Updated

Anti-fascist protesters broke into the BBC's west London headquarters on Thursday ahead of a white-supremacist party leader's appearance on a leading political debate show.

Hundreds of protesters gathered outside the BBC Television Center in an increasingly rowdy rally against British National Party chief Nick Griffin, who is due to appear on the broadcaster's "Question Time" program. At one point about 25 people breached a police cordon and ran into the center's lobby.

BBC footage showed some being pulled across the floor by their arms and legs by security.

SLIDESHOW: Protesters Invade BBC

The BBC said later that Griffin had managed to make it into the building, where he is scheduled to be a panelist on "Question Time" — a first for the far-right party.

Many politicians have condemned the invitation to Griffin, but the BBC says that as a publicly funded broadcaster it must cover all political parties that have a national presence. Justice Secretary Jack Straw, a senior member of the governing Labour Party Cabinet, is due to appear alongside Griffin.

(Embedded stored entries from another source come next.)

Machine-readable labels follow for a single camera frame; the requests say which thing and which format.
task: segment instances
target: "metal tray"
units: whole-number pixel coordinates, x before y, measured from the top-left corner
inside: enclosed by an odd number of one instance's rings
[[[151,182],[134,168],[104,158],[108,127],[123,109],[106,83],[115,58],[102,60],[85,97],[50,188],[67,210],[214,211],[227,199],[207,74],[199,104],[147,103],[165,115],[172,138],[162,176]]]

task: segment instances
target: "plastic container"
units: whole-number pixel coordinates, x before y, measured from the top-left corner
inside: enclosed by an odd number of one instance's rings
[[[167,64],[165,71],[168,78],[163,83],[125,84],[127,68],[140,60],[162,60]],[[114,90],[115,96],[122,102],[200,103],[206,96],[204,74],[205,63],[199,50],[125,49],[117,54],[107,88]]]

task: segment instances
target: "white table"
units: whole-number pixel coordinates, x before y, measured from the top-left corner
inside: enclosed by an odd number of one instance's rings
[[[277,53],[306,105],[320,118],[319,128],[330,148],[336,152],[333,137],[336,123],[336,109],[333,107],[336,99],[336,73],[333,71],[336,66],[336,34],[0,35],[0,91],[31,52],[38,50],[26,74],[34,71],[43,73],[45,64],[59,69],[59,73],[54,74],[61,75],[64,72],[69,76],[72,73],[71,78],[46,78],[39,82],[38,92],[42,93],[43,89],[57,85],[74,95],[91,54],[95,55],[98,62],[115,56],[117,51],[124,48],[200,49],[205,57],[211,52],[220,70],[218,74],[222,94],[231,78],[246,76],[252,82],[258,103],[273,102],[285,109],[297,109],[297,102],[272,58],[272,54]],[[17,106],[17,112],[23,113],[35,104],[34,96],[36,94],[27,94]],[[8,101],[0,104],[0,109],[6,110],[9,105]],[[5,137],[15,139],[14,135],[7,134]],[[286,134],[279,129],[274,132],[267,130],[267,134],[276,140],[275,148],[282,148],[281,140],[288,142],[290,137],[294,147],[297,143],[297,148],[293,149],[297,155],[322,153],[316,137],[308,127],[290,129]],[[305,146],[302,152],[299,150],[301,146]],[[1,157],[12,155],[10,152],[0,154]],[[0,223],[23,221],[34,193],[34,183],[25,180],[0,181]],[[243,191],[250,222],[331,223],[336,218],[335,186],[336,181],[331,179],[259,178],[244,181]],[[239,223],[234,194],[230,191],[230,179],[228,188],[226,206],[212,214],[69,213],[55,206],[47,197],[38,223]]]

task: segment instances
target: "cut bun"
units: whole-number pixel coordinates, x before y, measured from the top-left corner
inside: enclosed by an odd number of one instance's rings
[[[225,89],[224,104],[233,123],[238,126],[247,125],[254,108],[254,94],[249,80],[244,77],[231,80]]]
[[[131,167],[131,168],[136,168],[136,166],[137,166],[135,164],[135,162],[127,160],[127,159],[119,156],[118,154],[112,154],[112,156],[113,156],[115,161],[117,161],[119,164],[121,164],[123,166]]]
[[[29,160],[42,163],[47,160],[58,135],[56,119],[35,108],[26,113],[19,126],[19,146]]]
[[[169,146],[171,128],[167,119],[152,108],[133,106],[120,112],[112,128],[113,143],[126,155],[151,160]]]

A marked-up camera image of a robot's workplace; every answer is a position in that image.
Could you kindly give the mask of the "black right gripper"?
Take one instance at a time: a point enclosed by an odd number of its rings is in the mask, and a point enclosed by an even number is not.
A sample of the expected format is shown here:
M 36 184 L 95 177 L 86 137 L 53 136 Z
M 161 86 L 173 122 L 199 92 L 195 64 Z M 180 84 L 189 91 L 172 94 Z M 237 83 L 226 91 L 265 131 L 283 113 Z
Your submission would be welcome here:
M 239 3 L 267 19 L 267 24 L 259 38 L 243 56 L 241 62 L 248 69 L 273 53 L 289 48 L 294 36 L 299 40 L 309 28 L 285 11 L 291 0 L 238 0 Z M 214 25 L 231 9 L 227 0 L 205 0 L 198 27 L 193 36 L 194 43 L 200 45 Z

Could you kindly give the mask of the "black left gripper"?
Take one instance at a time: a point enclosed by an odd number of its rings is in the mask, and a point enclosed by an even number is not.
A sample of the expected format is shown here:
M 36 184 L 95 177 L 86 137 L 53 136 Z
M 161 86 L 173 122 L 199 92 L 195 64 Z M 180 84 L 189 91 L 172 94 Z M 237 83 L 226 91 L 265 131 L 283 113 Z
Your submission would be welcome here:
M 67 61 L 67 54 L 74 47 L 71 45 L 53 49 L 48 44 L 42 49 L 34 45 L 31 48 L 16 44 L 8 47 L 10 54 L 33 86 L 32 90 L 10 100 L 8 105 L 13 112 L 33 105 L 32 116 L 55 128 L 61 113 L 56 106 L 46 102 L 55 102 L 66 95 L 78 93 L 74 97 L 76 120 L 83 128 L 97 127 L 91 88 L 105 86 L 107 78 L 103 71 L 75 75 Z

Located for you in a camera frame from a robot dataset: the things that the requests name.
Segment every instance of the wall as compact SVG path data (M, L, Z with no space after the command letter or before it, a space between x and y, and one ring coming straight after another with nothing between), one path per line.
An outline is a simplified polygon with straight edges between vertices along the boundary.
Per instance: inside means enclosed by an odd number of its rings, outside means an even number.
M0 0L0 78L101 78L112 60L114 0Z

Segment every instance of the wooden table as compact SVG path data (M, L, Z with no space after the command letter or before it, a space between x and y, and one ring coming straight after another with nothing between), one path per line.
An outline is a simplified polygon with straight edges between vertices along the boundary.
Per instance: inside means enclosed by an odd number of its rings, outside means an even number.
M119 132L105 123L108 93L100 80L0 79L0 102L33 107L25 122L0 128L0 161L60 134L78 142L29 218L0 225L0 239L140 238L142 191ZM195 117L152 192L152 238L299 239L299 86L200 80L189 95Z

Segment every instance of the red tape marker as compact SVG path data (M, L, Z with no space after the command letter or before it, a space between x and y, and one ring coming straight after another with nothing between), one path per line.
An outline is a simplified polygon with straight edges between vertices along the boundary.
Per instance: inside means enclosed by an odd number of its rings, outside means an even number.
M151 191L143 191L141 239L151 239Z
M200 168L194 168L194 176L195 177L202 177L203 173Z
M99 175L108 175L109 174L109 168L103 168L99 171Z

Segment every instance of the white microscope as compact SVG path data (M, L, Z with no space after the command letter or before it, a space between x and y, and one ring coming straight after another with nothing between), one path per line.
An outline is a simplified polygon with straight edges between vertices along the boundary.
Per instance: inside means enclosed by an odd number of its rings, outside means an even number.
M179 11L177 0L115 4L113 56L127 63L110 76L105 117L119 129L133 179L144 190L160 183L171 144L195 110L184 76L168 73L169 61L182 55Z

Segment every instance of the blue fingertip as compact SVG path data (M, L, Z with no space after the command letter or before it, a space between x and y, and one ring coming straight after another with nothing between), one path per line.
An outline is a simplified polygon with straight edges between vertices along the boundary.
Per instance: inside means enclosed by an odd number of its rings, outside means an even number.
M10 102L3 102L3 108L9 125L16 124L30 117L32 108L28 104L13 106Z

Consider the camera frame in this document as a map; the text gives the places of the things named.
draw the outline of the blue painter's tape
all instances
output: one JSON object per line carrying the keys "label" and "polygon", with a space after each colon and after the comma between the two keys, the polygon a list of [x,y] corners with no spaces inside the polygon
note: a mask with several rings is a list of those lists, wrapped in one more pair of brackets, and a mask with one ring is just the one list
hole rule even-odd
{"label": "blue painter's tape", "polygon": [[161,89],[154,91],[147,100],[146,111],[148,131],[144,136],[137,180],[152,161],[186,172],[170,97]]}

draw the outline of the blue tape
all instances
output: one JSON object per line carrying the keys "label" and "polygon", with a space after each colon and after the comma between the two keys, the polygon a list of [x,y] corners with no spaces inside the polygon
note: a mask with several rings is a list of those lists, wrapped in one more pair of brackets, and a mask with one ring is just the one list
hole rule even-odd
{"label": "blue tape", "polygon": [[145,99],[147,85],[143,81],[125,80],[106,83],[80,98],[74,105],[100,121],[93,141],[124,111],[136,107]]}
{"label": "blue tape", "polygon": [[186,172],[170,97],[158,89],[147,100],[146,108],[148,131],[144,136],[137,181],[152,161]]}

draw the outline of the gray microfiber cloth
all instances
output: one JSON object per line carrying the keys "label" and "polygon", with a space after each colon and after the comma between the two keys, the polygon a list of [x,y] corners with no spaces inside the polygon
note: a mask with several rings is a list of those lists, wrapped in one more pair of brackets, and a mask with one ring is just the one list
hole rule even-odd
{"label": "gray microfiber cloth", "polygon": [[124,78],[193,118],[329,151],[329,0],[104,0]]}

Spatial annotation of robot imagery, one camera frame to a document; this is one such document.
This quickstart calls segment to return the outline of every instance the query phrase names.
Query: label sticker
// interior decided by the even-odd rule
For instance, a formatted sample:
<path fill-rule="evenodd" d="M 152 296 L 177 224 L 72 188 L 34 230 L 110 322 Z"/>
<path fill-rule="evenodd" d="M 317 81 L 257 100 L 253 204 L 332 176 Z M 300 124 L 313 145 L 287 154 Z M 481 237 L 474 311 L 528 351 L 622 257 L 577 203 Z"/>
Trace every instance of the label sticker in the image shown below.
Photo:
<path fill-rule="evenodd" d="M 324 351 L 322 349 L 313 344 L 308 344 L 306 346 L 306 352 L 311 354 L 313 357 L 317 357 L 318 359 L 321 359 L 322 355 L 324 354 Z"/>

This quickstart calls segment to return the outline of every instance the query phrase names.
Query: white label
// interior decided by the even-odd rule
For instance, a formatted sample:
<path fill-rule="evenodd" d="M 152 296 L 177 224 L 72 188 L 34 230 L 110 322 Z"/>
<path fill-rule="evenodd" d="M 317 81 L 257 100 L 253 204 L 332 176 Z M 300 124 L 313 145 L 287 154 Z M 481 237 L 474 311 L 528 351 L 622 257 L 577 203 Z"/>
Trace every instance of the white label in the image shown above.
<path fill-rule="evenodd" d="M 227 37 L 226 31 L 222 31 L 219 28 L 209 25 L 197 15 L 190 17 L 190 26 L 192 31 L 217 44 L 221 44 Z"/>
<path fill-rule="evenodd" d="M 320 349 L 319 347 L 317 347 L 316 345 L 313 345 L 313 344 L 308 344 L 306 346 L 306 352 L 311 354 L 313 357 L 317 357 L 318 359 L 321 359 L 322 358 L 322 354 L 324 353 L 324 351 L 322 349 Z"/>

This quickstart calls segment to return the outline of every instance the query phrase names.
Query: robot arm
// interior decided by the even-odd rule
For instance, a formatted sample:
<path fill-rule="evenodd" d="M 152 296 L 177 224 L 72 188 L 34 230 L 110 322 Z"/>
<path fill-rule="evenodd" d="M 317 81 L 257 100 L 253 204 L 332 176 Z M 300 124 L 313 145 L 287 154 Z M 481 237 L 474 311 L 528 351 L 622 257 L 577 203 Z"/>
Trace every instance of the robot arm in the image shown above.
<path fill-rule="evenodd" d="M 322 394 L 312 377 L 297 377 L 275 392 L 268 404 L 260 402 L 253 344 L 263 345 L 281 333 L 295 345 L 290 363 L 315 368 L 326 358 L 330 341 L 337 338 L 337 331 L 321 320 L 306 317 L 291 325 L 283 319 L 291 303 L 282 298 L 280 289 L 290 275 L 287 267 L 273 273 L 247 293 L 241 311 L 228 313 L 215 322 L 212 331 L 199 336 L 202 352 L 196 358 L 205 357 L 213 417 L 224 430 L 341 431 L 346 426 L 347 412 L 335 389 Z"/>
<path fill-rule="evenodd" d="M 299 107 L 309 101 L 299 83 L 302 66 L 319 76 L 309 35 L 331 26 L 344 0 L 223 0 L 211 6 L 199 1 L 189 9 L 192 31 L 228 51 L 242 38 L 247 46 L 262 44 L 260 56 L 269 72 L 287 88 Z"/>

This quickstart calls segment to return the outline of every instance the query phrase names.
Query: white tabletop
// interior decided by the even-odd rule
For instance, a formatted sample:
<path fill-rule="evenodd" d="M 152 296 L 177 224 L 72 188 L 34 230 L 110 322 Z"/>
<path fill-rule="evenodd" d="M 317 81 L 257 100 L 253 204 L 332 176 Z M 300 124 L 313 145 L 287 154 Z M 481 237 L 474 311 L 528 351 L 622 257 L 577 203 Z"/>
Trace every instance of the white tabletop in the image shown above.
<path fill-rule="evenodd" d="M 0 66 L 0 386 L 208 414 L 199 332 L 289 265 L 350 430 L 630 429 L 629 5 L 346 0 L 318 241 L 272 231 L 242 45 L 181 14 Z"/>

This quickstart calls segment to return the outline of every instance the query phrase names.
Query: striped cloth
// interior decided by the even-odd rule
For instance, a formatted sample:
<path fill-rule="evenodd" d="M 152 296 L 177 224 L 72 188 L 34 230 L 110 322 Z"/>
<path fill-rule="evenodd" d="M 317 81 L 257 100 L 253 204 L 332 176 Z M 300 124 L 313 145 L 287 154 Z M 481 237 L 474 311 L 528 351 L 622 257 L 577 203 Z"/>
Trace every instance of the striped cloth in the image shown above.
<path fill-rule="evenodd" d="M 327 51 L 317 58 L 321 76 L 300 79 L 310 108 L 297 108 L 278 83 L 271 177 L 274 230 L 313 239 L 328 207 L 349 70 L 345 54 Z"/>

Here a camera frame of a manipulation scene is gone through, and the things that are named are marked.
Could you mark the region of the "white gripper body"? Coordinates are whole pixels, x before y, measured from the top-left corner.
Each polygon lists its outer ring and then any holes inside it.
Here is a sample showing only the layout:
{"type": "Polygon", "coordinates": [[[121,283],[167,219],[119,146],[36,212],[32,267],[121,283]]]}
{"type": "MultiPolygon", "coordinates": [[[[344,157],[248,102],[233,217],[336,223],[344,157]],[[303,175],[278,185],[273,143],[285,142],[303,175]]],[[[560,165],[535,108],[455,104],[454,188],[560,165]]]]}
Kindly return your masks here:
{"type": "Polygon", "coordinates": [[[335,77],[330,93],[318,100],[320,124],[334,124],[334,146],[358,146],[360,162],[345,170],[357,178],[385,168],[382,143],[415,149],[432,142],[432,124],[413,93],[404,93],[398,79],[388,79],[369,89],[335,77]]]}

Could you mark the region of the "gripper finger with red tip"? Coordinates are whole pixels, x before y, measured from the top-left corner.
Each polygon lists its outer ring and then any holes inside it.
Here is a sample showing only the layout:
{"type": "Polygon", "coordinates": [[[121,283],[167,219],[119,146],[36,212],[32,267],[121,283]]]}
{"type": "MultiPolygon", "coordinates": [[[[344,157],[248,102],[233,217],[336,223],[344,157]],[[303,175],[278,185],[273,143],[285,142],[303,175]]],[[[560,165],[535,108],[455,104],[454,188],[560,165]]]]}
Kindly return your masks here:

The whites-only BNP opposes immigration and claims to fight for "indigenous" Britons. Griffin has a conviction for racial hatred and has denied the Holocaust in the past.

The party has tried to shed its thuggish image and enter the political mainstream. Earlier this year it won two European Union parliament seats, gaining 6 percent of British votes in European polls. It has no seats in the British Parliament.

The invitation to appear in front of several million TV viewers has divided Britain, but delighted the BNP, which is counting down the seconds until the broadcast on its Web site.

It has sparked a debate between free-speech advocates and those who say giving Griffin a platform lends legitimacy to unacceptable views and could provoke racist violence.

Several dozen demonstrators handed leaflets to staff outside BBC Television Center Thursday. Campaigners said they expected hundreds more to show up later when the show was being recorded.

Griffin said he expected a hostile reception, but had a right to be heard, and insisted his views had been misrepresented.

"If these people would only let us say what we want to say and then argue with what we've actually got to say instead of creating monsters and then being wound up about the monsters, everyone would get on far better," Griffin said.

The head of the Muslim Council of Britain, Muhammad Abdul Bari, said "allowing the BNP to air its toxic views will increase Islamophobia and give the BNP aura of respectability needed to spread their message of hate."

Prime Minister Gordon Brown said Griffin's appearance would expose the party's "racist and bigoted" views.

The BBC is wary of government interference in its political coverage. In the 1980s, the Conservative government banned radio and TV appearances by members of the IRA-linked Sinn Fein party. The broadcaster hired actors to read their words instead.